BEGIN
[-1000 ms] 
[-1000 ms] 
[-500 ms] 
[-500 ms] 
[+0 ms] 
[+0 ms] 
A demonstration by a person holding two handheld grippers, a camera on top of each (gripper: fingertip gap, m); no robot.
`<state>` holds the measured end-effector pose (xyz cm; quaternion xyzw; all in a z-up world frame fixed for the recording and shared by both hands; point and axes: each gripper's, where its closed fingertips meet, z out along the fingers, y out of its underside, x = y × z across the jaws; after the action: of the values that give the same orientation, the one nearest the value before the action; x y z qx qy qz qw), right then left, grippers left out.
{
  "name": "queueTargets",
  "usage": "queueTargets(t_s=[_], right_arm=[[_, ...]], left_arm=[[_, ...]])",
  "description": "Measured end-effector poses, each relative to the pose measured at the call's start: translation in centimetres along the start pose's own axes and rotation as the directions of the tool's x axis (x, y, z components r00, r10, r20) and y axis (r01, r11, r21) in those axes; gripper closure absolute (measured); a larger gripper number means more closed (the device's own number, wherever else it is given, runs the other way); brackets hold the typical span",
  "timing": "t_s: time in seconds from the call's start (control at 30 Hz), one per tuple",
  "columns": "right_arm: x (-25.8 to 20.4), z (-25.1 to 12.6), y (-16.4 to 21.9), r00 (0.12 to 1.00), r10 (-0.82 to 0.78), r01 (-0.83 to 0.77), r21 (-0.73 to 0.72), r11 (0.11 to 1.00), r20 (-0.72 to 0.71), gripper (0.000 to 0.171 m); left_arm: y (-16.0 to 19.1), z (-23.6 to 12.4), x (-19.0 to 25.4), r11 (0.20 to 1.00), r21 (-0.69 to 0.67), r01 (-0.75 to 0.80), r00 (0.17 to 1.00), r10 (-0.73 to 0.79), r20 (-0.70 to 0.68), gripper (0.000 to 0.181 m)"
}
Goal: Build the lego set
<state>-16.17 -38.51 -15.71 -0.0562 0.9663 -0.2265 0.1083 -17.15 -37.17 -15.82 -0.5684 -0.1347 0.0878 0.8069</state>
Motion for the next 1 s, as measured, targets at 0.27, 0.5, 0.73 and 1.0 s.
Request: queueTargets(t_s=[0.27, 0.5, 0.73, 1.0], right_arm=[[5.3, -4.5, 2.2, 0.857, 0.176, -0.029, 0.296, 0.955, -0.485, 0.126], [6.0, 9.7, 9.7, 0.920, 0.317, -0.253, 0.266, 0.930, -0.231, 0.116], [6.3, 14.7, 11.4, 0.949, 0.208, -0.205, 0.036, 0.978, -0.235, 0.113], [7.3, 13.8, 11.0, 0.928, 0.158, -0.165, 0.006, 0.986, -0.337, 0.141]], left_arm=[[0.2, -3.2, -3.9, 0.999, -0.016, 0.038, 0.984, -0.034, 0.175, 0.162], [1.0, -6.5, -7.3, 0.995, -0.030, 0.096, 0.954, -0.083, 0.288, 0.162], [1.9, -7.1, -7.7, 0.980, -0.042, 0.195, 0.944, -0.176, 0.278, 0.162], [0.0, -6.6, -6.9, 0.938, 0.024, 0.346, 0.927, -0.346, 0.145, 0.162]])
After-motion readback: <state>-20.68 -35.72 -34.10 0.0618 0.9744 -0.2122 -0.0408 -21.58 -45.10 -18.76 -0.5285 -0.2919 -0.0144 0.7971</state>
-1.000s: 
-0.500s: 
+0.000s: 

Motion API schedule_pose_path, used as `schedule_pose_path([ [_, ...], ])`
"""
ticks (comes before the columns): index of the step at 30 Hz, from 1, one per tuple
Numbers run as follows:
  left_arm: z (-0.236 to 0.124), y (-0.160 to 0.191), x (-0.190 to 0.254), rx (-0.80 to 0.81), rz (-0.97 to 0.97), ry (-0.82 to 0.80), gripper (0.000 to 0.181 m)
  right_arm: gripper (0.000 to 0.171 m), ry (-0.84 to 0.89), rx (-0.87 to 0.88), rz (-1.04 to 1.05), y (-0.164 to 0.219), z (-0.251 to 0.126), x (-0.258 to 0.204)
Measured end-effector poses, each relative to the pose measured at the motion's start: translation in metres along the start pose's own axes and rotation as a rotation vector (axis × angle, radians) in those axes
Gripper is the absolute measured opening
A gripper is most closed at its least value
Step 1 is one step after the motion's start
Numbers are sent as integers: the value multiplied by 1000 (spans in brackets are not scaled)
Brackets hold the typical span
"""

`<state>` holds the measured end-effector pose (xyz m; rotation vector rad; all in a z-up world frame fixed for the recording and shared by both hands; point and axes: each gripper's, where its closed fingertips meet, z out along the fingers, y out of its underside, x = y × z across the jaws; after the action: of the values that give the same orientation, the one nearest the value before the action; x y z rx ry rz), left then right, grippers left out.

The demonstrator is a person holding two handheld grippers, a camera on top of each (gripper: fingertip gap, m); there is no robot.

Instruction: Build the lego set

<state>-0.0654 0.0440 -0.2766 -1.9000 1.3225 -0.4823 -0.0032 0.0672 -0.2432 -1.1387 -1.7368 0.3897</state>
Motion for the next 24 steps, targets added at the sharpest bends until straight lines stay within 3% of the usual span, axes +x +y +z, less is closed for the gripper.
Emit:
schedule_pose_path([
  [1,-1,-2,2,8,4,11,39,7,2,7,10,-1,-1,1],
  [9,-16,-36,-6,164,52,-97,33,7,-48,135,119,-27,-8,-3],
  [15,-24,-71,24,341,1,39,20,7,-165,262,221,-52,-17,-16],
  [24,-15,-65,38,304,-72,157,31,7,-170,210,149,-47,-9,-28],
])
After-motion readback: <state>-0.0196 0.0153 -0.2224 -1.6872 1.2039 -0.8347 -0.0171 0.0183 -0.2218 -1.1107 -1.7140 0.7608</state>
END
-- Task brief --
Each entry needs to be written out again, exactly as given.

-- Response --
[-1000 ms] 
[-1000 ms] 
[-500 ms] 
[-500 ms] 
[+0 ms] 
[+0 ms] 
A demonstration by a person holding two handheld grippers, a camera on top of each (gripper: fingertip gap, m); no robot.
`<state>` holds the measured end-effector pose (xyz cm; quaternion xyzw; all in a z-up world frame fixed for the recording and shared by both hands; point and axes: each gripper's, where its closed fingertips meet, z out along the fingers, y out of its underside, x = y × z across the jaws; after the action: of the values that give the same orientation, the one nearest the value before the action; x y z qx qy qz qw), right then left, grippers left out.
{
  "name": "queueTargets",
  "usage": "queueTargets(t_s=[_], right_arm=[[_, ...]], left_arm=[[_, ...]])",
  "description": "Measured end-effector poses, each relative to the pose measured at the call's start: translation in centimetres along the start pose's own axes and rotation as the directions of the tool's x axis (x, y, z components r00, r10, r20) and y axis (r01, r11, r21) in those axes; gripper closure absolute (measured); a larger gripper number means more closed (the device's own number, wherever else it is given, runs the other way); brackets hold the typical span",
  "timing": "t_s: time in seconds from the call's start (control at 30 Hz), one per tuple",
  "columns": "right_arm: x (-25.8 to 20.4), z (-25.1 to 12.6), y (-16.4 to 21.9), r00 (0.12 to 1.00), r10 (-0.82 to 0.78), r01 (-0.83 to 0.77), r21 (-0.73 to 0.72), r11 (0.11 to 1.00), r20 (-0.72 to 0.71), gripper (0.000 to 0.171 m); left_arm: y (-16.0 to 19.1), z (-23.6 to 12.4), x (-19.0 to 25.4), r11 (0.20 to 1.00), r21 (-0.69 to 0.67), r01 (-0.75 to 0.80), r00 (0.17 to 1.00), r10 (-0.73 to 0.79), r20 (-0.70 to 0.68), gripper (0.000 to 0.181 m)"
}
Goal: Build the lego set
<state>-16.17 -38.51 -15.71 -0.0562 0.9663 -0.2265 0.1083 -17.15 -37.17 -15.82 -0.5684 -0.1347 0.0878 0.8069</state>
Motion for the next 1 s, as measured, targets at 0.27, 0.5, 0.73 and 1.0 s.
Request: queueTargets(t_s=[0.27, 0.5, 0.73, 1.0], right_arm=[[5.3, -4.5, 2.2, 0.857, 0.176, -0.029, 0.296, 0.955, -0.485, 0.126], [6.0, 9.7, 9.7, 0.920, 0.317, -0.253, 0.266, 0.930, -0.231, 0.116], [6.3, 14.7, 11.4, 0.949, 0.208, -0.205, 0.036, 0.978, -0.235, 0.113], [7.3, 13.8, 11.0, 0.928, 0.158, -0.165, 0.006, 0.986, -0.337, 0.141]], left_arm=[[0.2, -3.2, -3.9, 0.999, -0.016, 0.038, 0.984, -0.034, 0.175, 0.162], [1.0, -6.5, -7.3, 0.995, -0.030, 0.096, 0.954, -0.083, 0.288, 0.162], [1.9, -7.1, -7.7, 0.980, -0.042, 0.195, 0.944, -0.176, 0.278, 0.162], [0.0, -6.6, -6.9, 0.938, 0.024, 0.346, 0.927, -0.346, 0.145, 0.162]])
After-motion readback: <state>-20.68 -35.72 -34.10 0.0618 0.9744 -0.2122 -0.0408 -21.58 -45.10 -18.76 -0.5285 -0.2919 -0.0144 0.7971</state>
-1.000s: 
-0.500s: 
+0.000s: 

Motion API schedule_pose_path, used as `schedule_pose_path([ [_, ...], ])`
"""
ticks (comes before the columns): index of the step at 30 Hz, from 1, one per tuple
Numbers run as follows:
  left_arm: z (-0.236 to 0.124), y (-0.160 to 0.191), x (-0.190 to 0.254), rx (-0.80 to 0.81), rz (-0.97 to 0.97), ry (-0.82 to 0.80), gripper (0.000 to 0.181 m)
  right_arm: gripper (0.000 to 0.171 m), ry (-0.84 to 0.89), rx (-0.87 to 0.88), rz (-1.04 to 1.05), y (-0.164 to 0.219), z (-0.251 to 0.126), x (-0.258 to 0.204)
Measured end-effector poses, each relative to the pose measured at the motion's start: translation in metres along the start pose's own axes and rotation as a rotation vector (axis × angle, radians) in those axes
Gripper is the absolute measured opening
A gripper is most closed at its least value
Step 1 is one step after the motion's start
Numbers are sent as integers: the value multiplied by 1000 (spans in brackets are not scaled)
Brackets hold the typical span
"""

`<state>` holds the measured end-effector pose (xyz m; rotation vector rad; all in a z-up world frame fixed for the recording and shared by both hands; point and axes: each gripper's, where its closed fingertips meet, z out along the fingers, y out of its underside, x = y × z across the jaws; after the action: of the values that give the same orientation, the one nearest the value before the action; x y z rx ry rz), left then right, grippers left out.

The demonstrator is a person holding two handheld grippers, a camera on top of each (gripper: fingertip gap, m); there is no robot.

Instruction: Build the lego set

<state>-0.0654 0.0440 -0.2766 -1.9000 1.3225 -0.4823 -0.0032 0.0672 -0.2432 -1.1387 -1.7368 0.3897</state>
Motion for the next 24 steps, targets added at the sharpest bends until straight lines stay within 3% of the usual span, axes +x +y +z, less is closed for the gripper.
Emit:
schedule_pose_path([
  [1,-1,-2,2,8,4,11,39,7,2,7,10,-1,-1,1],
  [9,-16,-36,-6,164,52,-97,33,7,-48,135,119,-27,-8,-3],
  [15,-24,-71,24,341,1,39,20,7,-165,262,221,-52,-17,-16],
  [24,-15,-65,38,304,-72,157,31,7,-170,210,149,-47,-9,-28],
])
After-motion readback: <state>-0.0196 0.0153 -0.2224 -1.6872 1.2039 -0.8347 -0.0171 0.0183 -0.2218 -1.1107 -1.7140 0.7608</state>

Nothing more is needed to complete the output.